“Chicago’s last standing Phyllis Wheatley Home, which offered shelter and resources to young Black women moving north during the Great Migration, is at risk of being ordered demolished in less than two months. The three-story building at 5128 S. Michigan Ave. was built in 1896.
“From 1915 to 1967, the Phyllis Wheatley Association — named after the enslaved woman who was the first published Black poet in the United States — operated a settlement home there. Up to 22 young Black women lived there at a time as they sought employment in Chicago and got acquainted with their new city.

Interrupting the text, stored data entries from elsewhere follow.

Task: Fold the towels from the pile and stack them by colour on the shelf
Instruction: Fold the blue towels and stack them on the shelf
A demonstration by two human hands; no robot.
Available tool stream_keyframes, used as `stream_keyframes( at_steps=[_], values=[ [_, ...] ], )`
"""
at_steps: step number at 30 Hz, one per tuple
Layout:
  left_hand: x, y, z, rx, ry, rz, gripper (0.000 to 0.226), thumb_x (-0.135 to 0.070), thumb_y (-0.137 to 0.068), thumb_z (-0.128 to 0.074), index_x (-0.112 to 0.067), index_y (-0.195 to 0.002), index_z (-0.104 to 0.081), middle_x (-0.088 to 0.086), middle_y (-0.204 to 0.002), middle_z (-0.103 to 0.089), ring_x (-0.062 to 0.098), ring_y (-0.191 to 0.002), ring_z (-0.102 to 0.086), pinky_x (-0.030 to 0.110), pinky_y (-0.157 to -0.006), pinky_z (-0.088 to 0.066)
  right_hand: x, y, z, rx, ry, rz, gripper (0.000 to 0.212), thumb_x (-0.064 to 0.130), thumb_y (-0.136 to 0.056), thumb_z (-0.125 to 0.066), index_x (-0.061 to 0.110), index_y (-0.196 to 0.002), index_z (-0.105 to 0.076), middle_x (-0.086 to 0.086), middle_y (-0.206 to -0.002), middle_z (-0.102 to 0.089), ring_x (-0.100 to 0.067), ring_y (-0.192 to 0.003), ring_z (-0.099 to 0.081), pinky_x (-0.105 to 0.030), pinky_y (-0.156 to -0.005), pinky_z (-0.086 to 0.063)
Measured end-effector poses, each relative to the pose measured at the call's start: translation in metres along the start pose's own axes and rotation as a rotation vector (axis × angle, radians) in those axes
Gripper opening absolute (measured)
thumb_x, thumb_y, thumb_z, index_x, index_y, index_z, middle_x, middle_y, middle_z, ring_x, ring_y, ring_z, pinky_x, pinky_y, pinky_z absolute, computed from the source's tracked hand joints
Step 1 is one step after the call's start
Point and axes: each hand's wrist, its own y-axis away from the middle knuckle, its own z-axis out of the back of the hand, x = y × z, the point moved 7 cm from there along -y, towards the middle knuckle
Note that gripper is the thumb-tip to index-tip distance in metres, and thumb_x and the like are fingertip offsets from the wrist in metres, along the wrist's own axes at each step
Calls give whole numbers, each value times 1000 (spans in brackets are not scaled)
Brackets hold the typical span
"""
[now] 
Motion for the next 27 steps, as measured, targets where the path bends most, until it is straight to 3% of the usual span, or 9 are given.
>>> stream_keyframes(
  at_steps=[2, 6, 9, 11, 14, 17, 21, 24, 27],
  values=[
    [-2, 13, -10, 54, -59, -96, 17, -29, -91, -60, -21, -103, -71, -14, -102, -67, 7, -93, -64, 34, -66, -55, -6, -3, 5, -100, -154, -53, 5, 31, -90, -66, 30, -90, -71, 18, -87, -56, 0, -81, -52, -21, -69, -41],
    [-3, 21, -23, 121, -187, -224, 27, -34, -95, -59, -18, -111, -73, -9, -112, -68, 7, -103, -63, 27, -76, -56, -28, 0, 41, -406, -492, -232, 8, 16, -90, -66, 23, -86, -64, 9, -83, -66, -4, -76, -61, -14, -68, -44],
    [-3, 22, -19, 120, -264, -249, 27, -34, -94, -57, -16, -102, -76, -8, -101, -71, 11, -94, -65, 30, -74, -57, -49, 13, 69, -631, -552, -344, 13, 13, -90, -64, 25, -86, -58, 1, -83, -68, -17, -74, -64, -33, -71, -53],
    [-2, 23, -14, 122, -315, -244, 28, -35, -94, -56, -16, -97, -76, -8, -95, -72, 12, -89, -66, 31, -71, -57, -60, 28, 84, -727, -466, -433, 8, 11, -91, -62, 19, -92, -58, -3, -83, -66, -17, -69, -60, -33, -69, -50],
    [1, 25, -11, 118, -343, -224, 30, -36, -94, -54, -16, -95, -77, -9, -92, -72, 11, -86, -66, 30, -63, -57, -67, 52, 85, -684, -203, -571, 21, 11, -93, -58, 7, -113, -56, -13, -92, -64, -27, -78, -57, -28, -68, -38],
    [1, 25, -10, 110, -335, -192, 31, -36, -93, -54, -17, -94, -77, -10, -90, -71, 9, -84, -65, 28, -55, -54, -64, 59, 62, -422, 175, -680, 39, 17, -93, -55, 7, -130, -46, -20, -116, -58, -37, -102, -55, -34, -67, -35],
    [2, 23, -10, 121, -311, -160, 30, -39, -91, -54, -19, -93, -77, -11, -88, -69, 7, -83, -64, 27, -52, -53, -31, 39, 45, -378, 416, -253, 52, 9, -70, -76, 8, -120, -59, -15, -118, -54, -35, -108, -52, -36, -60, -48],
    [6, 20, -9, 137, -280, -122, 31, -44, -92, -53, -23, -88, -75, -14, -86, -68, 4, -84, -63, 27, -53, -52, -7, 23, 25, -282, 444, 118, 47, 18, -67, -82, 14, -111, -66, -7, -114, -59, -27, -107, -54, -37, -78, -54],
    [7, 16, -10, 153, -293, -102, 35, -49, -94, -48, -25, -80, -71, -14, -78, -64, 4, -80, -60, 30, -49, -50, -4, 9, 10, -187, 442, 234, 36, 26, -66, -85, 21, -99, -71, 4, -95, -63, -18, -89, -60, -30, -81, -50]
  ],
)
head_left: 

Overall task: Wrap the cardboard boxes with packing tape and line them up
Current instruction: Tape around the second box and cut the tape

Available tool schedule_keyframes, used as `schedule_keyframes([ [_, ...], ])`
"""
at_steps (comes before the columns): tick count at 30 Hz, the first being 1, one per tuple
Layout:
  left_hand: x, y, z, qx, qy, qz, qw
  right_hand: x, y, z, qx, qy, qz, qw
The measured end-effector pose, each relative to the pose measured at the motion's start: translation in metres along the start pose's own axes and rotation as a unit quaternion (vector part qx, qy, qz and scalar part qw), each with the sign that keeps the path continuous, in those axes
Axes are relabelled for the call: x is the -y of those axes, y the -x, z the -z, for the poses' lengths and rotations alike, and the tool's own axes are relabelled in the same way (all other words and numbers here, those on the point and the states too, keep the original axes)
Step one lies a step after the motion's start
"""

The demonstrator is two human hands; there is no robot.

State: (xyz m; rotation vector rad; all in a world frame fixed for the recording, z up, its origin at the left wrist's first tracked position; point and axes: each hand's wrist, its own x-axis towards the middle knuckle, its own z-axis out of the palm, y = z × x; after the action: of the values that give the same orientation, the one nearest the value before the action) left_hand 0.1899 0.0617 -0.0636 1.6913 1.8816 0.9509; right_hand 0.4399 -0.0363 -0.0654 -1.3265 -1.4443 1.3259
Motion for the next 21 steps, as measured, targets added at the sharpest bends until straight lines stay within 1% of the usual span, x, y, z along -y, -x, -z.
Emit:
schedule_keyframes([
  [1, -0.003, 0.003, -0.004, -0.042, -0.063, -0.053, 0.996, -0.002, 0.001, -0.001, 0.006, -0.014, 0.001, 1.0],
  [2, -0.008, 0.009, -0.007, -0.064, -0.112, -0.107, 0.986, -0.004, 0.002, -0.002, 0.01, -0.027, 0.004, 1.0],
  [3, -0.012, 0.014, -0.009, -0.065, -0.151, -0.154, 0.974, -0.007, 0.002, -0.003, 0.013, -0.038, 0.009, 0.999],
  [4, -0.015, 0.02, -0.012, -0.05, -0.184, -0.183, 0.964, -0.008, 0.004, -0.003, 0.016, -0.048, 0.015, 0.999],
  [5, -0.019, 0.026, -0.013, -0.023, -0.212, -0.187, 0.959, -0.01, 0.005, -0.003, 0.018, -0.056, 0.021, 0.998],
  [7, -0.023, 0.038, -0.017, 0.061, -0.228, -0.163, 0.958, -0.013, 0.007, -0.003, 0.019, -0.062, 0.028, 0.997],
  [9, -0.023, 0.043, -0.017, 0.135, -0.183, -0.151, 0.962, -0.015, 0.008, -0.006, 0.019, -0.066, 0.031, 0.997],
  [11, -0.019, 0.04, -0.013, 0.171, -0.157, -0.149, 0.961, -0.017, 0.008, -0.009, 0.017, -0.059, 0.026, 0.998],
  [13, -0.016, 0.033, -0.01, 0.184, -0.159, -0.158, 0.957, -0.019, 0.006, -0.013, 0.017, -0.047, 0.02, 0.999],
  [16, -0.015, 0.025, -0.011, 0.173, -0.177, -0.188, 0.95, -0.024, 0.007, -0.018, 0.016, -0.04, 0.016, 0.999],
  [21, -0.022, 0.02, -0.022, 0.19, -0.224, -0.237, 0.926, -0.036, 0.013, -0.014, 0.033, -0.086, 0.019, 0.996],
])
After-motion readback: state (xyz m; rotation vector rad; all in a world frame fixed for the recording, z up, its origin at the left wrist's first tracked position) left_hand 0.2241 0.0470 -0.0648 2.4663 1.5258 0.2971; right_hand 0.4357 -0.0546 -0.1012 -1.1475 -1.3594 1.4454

“The 125-year-old structure must have its roof and rear wall replaced, owner Ariajo ‘JoAnn’ Tate said. She’s owned the home for three decades, raising her family there while running the nonprofit Training and Educational Resources for Children, which she founded in the ’90s.
“Though the facade and the first floor are salvageable — along with its cherry wood paneling and wall-mounted buffet chests dating to the Wheatley Home’s operation — the basement and top floors must be gutted and rehabbed.
“Tate estimates it will cost $700,000-$1 million to make the necessary repairs. It will take another $2 million or so to execute Tate’s vision for the space, she said. She would move back into the home, which would also host her rebooted nonprofit with programs for Black economic empowerment and community-building.
“As she lives with one of her children in the suburbs, she’s working with local preservation organizations to secure grant funding. She plans to roll out a fundraiser on social media in early February.
“But a Circuit Court hearing for the vacant building is scheduled for March 16. At that, a judge may issue a demolition order, said Mimi Simon, a Department of Buildings spokesperson.
“With the court hearing just weeks away, there’s a lot of heavy lifting to be done to ensure the building will escape the bulldozer — let alone transform it into a community center honoring the work of the women who ran the settlement home.
“Joi Weathers is a third-generation Bronzeville resident, currently receiving medical treatment in Baltimore. After visiting the Wheatley Home for her blog and connecting with Tate in late 2019, Weathers began raising awareness about the site’s significance.
“About a month ago, she organized a petition to save the home. It’s since gained more than 700 signatures, but ‘a petition is not going to sway the city,’ Weathers said.
“Preserving ‘a tangible place that holds the heritage and spirit of Black women’ is a must, Weathers said — particularly as a hot housing market stokes fears of gentrification and the erasure of Black history in the former Black Belt.
“‘Hearing Dr. Tate and her story, I remembered how emotional my father was when the Palm Tavern closed, the Checkerboard Lounge — you just get tired of seeing everybody so lost and not understanding what is at stake,’ Weathers said.
“What’s at stake is an opportunity for Chicagoans to continue learning from a place where Black women invested in each other for decades, researchers said.
“’People viscerally respond to being in the place, or touching the thing that somebody else touched,’ she said. ‘When that’s gone, sometimes you can feel like that connection is broken.'”(Evans, Block Club Chicago, 1/29/21)
Preservation Chicago has been working with urgency to generate stakeholder support and emergency funding prior to the March 16 Building Court date. Additionally, Preservation Chicago recommended the Phyllis Wheatley Home as a suggestion for Chicago Landmark Designation on January 26 at the Program Committee hearing of the Commission on Chicago Landmarks.